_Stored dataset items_
------------------------------------

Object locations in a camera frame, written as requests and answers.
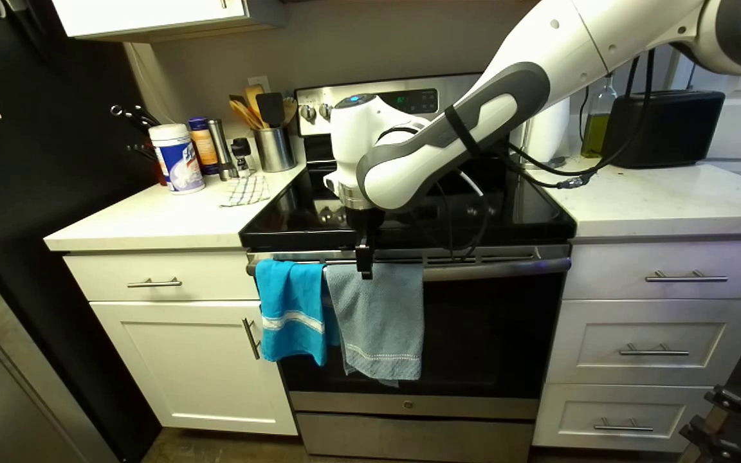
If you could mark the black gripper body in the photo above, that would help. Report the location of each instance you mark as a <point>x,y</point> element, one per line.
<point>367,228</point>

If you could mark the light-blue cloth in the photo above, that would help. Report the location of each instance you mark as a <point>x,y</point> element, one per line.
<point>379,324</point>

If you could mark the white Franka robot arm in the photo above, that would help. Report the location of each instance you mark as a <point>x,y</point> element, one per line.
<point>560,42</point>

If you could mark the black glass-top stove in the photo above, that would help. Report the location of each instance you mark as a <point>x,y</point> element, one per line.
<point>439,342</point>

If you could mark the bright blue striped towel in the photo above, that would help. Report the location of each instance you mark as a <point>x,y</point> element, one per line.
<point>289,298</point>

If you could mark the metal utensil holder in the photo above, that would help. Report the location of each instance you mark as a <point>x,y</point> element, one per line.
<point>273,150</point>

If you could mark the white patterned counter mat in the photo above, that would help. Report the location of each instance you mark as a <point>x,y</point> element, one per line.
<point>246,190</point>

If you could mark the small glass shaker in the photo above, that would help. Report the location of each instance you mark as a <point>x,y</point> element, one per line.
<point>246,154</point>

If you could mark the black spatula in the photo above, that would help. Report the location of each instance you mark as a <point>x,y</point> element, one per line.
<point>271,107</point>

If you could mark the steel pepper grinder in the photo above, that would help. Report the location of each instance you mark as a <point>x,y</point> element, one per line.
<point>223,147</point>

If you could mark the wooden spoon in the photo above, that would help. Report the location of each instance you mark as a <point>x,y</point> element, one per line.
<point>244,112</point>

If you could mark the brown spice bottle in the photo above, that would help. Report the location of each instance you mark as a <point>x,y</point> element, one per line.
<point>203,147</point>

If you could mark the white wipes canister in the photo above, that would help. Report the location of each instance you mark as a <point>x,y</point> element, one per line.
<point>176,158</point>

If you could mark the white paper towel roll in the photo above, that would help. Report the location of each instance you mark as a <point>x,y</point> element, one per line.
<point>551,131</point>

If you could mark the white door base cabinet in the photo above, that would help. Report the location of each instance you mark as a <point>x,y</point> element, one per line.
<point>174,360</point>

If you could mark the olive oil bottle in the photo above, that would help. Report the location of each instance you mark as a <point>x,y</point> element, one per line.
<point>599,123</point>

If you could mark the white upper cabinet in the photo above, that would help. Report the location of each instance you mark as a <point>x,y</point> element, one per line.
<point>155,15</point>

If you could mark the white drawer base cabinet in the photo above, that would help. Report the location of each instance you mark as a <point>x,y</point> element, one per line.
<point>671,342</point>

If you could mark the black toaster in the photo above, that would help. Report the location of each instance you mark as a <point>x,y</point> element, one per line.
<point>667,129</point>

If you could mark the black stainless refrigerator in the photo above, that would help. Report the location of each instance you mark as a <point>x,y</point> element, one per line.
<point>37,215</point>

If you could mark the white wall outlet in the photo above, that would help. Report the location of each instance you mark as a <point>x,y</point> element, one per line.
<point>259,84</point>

------------------------------------

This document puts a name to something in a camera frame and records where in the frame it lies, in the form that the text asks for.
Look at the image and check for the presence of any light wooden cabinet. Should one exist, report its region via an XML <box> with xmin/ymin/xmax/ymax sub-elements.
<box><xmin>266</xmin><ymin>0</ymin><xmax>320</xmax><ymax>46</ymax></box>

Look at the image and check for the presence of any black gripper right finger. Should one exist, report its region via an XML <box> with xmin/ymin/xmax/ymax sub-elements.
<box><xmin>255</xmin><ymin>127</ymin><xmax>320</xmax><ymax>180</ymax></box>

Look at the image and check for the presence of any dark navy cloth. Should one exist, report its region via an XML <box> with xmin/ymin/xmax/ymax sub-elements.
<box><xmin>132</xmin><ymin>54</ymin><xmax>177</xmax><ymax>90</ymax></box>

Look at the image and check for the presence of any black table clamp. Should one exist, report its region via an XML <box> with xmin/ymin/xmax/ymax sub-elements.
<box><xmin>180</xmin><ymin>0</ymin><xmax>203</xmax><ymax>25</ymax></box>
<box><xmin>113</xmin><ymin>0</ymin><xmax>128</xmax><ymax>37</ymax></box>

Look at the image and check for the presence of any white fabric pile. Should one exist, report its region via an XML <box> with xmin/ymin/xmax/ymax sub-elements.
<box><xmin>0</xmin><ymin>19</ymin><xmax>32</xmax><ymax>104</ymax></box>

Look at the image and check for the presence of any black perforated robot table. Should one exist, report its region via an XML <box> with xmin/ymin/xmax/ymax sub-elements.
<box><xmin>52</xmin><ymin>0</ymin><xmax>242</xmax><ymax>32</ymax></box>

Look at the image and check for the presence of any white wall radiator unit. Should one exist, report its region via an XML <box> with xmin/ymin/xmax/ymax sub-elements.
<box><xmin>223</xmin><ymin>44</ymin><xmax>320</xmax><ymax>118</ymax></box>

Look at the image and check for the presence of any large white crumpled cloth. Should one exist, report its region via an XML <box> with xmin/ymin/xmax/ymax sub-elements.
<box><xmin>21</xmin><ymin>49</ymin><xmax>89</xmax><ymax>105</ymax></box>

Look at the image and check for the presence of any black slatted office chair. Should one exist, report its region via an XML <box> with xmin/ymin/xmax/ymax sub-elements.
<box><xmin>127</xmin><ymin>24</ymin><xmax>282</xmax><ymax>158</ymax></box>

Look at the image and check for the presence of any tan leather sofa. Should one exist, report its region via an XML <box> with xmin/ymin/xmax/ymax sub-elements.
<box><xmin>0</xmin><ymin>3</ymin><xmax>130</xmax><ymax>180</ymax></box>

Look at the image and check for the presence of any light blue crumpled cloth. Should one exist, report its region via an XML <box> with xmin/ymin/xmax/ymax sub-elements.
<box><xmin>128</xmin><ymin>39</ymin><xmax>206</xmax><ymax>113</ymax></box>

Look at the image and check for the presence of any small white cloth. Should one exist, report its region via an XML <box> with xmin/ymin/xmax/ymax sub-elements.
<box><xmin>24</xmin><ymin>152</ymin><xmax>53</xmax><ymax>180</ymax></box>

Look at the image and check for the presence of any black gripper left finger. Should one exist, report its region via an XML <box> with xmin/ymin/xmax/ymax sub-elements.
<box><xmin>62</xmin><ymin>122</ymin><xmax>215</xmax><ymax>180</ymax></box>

------------------------------------

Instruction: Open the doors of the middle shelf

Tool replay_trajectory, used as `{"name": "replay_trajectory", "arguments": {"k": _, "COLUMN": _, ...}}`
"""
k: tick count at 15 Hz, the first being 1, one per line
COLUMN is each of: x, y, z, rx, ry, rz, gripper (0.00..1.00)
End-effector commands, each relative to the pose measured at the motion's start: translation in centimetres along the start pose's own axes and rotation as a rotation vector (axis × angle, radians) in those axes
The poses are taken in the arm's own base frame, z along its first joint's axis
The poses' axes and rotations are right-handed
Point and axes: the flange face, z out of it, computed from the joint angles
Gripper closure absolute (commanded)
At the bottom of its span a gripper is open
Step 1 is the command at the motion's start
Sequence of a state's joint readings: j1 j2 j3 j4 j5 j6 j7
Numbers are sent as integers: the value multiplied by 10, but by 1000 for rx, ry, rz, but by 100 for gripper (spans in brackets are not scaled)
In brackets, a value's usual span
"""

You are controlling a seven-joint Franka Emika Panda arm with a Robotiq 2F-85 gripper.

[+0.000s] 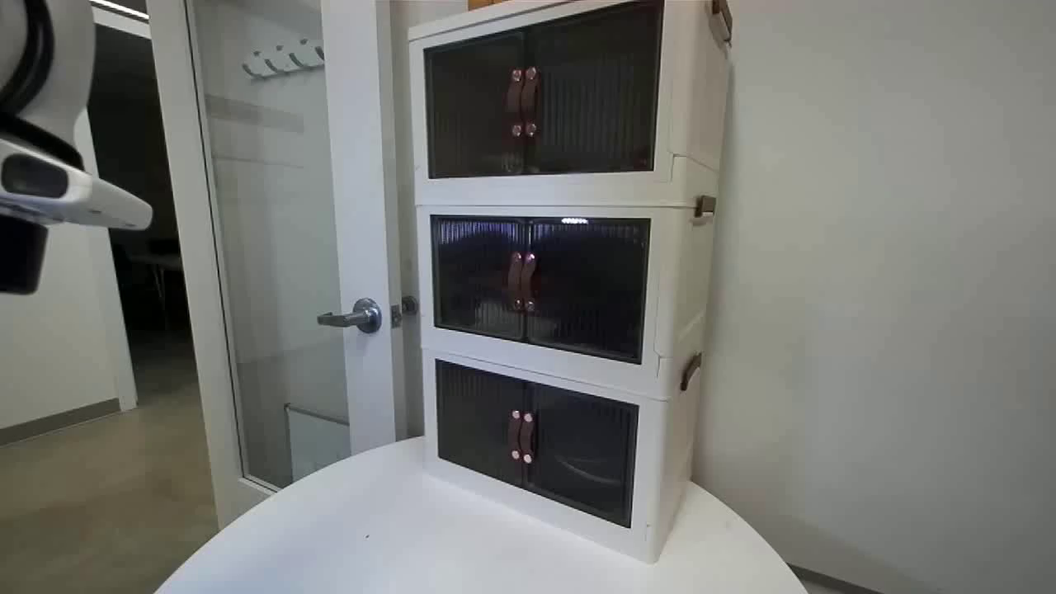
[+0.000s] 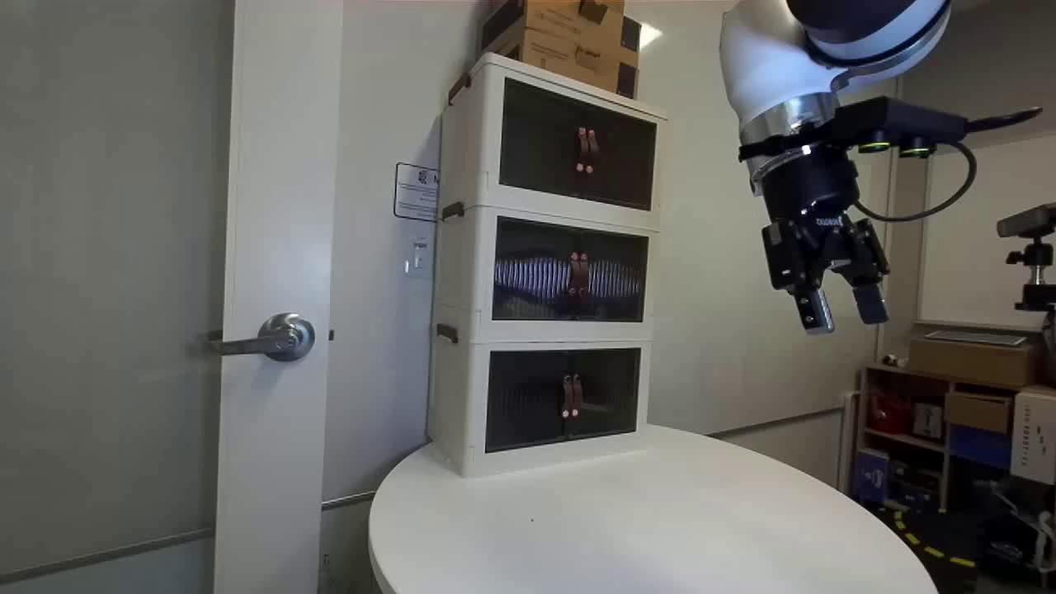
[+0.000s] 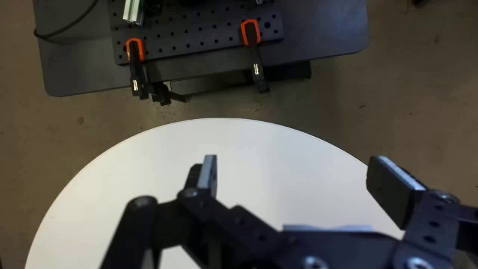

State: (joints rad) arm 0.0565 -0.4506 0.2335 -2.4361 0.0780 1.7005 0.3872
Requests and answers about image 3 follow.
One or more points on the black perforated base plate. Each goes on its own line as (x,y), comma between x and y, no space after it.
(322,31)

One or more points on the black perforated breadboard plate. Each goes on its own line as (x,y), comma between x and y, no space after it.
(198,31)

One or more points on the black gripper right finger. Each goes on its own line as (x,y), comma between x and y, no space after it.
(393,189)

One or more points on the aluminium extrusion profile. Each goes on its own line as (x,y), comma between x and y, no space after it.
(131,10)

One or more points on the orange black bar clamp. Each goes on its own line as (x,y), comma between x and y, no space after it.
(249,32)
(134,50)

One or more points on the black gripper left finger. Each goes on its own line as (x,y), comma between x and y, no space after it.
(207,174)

------------------------------------

_Work item_
Write only the number of lines above that contain "small".

_Written solution_
2